Ont-ils oublié, ceux qui lancent la police sur des mères de famille, ceux qui vilipendent l'unité des faibles, ceux qui crachent sur l'action syndicale, ont ils oublié que cette humanité, parfois désespérante et passive, peut aussi bien souvent, à la faveur d'un moment de grâce, à la faveur d'un lieu commun, à la faveur d'une injustice, d'une répression, partout dans le monde, devenir "le Peuple" et chanter d'une seule voix son amour de la liberté, de la justice ?
On n'a pas envie que cela s'arrête, et cela s'arrête pourtant.

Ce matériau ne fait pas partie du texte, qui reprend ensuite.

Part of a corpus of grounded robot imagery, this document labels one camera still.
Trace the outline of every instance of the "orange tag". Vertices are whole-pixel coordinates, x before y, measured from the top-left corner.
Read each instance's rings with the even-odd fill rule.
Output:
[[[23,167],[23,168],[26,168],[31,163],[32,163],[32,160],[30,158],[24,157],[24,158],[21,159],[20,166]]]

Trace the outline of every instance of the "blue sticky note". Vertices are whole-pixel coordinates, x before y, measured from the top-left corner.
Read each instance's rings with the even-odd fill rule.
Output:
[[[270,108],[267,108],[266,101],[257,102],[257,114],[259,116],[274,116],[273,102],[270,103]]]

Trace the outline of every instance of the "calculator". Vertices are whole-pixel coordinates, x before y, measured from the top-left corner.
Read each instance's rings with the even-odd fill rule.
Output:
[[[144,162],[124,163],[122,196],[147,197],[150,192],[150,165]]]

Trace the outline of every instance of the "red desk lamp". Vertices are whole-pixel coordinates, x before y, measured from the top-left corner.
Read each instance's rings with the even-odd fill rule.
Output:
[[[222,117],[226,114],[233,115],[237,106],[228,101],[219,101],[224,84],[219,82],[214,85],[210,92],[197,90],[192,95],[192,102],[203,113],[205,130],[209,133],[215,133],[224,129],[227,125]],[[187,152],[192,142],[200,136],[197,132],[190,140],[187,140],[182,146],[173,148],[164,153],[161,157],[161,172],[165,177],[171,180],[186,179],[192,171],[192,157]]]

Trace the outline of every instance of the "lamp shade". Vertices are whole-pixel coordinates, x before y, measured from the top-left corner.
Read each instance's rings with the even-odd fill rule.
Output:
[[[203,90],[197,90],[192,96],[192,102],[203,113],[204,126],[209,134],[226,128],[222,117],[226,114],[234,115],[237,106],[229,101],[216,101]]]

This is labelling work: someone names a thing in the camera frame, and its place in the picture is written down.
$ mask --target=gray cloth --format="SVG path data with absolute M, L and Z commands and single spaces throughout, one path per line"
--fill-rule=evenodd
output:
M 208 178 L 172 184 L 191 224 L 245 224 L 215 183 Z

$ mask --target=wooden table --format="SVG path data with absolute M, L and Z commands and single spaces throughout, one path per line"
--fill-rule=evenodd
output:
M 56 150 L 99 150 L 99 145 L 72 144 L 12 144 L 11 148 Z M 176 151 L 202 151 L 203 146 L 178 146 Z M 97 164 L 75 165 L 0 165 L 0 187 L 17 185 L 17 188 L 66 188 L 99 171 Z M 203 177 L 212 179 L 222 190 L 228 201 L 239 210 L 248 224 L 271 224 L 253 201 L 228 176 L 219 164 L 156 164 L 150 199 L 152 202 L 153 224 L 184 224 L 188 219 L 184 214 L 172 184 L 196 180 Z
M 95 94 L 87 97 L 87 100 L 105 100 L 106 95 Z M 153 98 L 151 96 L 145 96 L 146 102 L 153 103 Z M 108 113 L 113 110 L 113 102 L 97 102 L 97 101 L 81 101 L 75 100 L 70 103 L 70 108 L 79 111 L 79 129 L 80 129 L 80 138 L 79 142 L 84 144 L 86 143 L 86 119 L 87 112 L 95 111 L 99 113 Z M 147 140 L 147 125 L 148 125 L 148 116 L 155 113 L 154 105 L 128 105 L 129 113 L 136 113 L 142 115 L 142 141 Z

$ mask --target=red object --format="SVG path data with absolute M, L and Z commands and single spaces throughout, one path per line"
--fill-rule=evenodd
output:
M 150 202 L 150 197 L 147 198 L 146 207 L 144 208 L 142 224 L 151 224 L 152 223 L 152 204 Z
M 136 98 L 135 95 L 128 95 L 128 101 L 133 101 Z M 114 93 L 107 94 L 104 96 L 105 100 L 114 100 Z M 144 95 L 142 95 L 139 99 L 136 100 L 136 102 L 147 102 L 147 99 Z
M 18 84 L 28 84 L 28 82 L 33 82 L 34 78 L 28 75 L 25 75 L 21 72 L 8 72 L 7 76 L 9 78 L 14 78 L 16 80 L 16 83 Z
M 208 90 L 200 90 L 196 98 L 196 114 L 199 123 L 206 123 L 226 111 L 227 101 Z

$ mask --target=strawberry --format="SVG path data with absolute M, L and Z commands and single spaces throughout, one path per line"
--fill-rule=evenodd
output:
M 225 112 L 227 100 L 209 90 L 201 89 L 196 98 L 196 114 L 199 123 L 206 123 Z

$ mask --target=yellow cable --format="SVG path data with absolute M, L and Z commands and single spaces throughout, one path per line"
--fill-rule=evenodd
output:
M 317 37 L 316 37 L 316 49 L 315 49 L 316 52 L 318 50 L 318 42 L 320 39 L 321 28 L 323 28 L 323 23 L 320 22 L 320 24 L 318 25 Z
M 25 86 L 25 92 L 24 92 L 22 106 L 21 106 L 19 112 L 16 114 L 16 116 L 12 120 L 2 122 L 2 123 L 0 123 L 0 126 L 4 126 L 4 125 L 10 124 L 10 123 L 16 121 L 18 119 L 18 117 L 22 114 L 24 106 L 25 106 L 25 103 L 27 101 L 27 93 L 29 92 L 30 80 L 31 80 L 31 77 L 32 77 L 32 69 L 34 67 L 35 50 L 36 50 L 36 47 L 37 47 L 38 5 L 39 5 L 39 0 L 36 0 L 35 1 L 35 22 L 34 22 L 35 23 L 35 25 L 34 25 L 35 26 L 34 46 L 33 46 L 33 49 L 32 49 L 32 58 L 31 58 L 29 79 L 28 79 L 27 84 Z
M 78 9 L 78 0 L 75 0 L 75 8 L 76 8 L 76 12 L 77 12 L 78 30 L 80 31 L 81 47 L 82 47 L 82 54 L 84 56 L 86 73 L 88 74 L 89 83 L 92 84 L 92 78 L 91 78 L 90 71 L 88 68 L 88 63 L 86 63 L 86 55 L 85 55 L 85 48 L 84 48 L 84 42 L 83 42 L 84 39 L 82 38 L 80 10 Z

Peu à peu, les jeunes, les vieux, les drapeaux, les gilets, les couleurs, les convictions diverses et tout juste réunies, se reforment en cortège et rejoignent tranquillement la rue, la vie, le chez-soi.
Le soir, je regarde une émission hallucinante sur la privatisation de l'eau et la spéculation financière des millions de mètres cubes que l'on peut acheter en bourse à Londres et revendre à Sydney ou à Los Angeles lorsque la sécheresse assoiffe les paysans.
Nos combats si dérisoires peuvent-ils changer la logique de ce monde là? ce monde est il encore le nôtre, vendu cent fois aux profiteurs ?
On ne sait pas. On ne sait plus. On était là, on reviendra. On survivra dans la fraternité. pour donner tort à la folie de l'argent, au mépris des puissants, à l'arrogance mortifère des possédants.